§ **REQUIRED WORK**:
The response should consist of the data below, copied exactly, with no pictures in it.

──────────────────────────────

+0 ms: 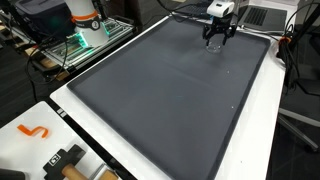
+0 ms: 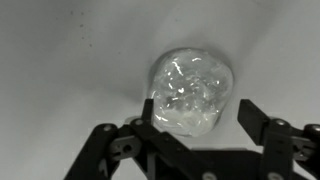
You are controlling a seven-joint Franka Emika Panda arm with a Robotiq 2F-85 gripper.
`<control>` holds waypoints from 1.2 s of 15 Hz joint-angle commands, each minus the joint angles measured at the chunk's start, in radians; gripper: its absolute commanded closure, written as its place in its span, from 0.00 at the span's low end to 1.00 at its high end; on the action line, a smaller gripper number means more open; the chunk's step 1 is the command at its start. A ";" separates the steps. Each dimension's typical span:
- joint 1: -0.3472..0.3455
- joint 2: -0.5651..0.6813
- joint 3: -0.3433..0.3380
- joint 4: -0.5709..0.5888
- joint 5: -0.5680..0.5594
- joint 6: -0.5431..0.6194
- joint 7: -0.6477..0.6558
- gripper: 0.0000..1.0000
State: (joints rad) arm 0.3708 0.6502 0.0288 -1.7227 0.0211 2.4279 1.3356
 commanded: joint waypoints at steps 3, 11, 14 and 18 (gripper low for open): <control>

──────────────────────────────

§ **OUTPUT OF THE EXERCISE**:
+0 ms: 
+0 ms: 
You are controlling a seven-joint Franka Emika Panda arm with a Robotiq 2F-85 gripper.
`<control>` holds waypoints from 1.2 s of 15 Hz joint-angle commands, each minus the joint angles measured at the chunk's start, in radians; gripper: its absolute commanded closure, written as its place in its span, from 0.00 at the span's low end to 1.00 at its high end; on the action line, a smaller gripper number means more open; the chunk's step 1 is the command at its start. A ";" separates the steps. Each dimension's typical span:
- joint 1: -0.3472..0.3455
- joint 2: -0.5651..0.6813
- joint 3: -0.3433..0.3380
- joint 4: -0.5709..0.5888
- joint 5: -0.5680..0.5594
- joint 6: -0.5431..0.6194
- joint 7: -0.6477..0.6558
- gripper: 0.0000..1.0000
State: (joints rad) arm 0.3708 0.6502 0.0288 -1.7227 0.0211 2.4279 1.3356
 commanded: joint waypoints at steps 3, 11, 14 and 18 (gripper low for open): <control>

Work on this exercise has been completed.